Protein Synthesis in Jejunum and Liver of Neonatal Calves Fed Vitamin A and Lactoferrin

Abstract

Rates of protein synthesis (PS) and turnover are more rapid during the neonatal period than during any other stage of postnatal life. Vitamin A and lactoferrin (Lf) can stimulate PS in neonates. However, newborn calves are vitamin A deficient and have a low Lf status, but plasma vitamin A and Lf levels increase rapidly after ingestion of colostrum.
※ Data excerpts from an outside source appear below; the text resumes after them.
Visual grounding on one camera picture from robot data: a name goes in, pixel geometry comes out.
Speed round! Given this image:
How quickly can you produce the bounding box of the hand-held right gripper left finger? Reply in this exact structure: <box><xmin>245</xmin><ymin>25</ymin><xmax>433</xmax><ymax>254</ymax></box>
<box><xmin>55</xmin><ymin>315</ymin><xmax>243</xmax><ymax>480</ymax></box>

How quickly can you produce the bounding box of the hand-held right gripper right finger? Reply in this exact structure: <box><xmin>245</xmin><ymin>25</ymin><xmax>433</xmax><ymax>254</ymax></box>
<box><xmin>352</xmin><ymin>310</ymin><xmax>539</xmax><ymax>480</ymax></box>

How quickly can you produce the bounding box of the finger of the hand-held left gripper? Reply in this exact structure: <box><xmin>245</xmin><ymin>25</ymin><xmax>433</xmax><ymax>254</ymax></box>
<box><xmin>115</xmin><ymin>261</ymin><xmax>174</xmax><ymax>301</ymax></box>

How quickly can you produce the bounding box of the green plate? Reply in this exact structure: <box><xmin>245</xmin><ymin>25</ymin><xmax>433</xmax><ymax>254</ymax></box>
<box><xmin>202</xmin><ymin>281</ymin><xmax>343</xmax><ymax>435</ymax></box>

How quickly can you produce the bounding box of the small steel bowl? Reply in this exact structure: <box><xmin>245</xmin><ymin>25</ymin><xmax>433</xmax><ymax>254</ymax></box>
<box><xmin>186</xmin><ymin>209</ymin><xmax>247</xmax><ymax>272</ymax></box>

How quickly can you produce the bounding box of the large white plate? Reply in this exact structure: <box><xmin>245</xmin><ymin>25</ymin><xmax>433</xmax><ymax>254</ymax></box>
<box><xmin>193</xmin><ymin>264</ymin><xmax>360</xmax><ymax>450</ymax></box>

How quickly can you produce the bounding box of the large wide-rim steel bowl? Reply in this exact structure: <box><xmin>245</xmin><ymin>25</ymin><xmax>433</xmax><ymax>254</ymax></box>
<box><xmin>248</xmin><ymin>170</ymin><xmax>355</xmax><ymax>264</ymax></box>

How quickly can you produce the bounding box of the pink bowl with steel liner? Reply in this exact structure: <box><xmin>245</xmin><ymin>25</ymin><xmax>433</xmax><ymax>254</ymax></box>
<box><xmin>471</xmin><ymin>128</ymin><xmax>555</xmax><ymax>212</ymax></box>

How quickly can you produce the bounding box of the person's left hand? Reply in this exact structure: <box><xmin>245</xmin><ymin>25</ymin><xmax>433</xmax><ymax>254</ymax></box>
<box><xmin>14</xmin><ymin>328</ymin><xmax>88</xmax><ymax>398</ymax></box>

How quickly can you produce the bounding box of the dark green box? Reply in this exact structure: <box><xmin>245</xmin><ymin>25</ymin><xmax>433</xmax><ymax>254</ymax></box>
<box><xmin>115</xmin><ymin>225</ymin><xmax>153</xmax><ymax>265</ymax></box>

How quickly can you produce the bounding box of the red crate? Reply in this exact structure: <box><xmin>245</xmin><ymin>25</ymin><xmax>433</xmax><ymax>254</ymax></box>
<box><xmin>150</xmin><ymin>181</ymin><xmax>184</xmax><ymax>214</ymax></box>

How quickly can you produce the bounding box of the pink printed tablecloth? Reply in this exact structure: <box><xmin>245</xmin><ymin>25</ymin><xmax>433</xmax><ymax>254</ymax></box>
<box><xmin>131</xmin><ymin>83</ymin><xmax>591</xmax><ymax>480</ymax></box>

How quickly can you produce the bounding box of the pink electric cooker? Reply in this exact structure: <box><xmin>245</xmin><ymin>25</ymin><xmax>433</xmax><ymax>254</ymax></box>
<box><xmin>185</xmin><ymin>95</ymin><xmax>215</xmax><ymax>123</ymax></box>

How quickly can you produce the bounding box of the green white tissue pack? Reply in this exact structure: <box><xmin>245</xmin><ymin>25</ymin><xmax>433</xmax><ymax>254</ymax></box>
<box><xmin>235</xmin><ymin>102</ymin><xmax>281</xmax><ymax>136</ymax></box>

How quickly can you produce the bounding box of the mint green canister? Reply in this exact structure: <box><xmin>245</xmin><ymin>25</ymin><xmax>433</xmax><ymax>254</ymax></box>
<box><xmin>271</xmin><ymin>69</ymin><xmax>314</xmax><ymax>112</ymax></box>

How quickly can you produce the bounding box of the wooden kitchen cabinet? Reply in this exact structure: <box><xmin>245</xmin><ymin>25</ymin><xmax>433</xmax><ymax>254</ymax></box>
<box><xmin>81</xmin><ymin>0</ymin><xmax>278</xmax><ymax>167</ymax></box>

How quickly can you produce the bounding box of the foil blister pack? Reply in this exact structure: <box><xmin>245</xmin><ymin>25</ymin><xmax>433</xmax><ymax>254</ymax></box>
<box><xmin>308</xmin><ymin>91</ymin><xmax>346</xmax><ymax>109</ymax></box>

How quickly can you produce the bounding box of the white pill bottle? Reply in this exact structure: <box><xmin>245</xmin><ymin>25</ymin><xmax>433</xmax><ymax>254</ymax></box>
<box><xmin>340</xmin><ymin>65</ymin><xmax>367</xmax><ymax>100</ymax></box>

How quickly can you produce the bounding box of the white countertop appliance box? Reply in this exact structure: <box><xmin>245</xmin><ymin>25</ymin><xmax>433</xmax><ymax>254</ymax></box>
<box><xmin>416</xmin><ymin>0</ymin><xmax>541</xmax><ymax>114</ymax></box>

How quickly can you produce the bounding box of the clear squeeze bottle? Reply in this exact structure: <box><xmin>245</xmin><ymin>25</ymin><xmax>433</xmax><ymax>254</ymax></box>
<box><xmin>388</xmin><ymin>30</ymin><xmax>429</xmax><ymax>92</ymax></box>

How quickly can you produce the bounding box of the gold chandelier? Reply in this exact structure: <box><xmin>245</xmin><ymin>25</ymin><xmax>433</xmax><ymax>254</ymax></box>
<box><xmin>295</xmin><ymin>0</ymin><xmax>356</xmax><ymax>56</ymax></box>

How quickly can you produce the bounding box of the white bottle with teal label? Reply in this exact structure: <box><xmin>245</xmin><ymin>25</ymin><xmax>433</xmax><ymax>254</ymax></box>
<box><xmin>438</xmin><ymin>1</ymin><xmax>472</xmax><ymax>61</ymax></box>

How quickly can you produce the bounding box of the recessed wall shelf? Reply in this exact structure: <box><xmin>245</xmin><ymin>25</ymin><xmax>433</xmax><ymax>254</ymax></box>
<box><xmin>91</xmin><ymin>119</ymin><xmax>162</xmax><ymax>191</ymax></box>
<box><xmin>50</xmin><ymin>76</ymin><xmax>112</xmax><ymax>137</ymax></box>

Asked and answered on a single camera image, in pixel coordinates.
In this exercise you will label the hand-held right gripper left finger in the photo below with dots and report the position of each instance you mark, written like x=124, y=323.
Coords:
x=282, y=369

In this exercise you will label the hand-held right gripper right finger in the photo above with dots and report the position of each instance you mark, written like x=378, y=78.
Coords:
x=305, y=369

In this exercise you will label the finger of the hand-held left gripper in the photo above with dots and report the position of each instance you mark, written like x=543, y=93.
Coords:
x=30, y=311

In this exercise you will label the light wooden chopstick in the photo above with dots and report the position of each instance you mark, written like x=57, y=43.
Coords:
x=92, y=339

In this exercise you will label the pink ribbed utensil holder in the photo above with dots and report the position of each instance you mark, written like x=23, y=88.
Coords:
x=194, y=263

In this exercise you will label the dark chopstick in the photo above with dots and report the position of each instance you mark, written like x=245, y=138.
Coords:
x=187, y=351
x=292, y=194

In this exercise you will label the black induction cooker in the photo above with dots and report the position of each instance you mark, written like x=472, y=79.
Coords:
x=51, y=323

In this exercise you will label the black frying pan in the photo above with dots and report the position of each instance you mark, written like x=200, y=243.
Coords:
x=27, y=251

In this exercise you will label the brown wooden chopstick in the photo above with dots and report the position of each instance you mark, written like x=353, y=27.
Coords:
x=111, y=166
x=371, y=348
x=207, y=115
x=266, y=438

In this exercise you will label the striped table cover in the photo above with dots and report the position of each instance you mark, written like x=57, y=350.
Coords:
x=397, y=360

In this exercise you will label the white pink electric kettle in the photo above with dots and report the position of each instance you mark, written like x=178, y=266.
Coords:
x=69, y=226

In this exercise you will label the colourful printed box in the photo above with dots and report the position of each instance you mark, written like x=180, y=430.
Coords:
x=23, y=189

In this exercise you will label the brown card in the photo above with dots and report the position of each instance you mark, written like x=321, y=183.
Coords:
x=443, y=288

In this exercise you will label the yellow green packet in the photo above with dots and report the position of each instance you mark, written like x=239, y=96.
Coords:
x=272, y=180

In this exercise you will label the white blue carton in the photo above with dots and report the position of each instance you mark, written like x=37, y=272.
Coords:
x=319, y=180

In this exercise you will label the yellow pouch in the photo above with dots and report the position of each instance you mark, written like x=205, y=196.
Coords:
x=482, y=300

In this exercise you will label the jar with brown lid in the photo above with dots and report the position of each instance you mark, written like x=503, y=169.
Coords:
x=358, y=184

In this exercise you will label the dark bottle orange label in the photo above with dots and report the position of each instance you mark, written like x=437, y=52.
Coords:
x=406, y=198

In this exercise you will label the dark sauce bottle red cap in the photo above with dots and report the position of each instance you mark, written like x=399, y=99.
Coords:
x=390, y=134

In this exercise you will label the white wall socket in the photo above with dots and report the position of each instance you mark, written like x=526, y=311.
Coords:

Neonatal calves (n=6 per group) were fed colostrum or a milk-based formula without or with vitamin A, Lf, or vitamin A plus Lf to study PS in the jejunum and liver. l-[13C]Valine was intravenously administered to determine isotopic enrichment of free (nonprotein-bound) Val (APFree) in the protein precursor pool, atom percentage excess (APE) of protein-bound Val, fractional protein synthesis rate (FSR) in the jejunum and liver, and isotopic enrichment of Val in plasma (APEPla) and in the CO2 of exhaled air (APEEx). The APE, APFree, and FSR in the jejunum and liver did not differ significantly among groups. The APEEx increased, whereas APEPla decreased over time, but there were no group differences. Correlations were calculated between FSRJej and histomorphometrical and histochemical data of the jejunum, and between FSRLiv and blood metabolites. There were negative correlations between FSRLiv and plasma albumin concentrations and between FSRJej and the ratio of villus height:crypt depth, and there was a positive correlation between FSRJej and small intestinal cell proliferation in crypts. Hence, there were no effects of vitamin A and Lf and no interactions between vitamin A and Lf on intestinal and hepatic PS. However, FSRJej was correlated with histomorphometrical traits of the jejunum and FSRLiv was correlated with plasma albumin concentrations.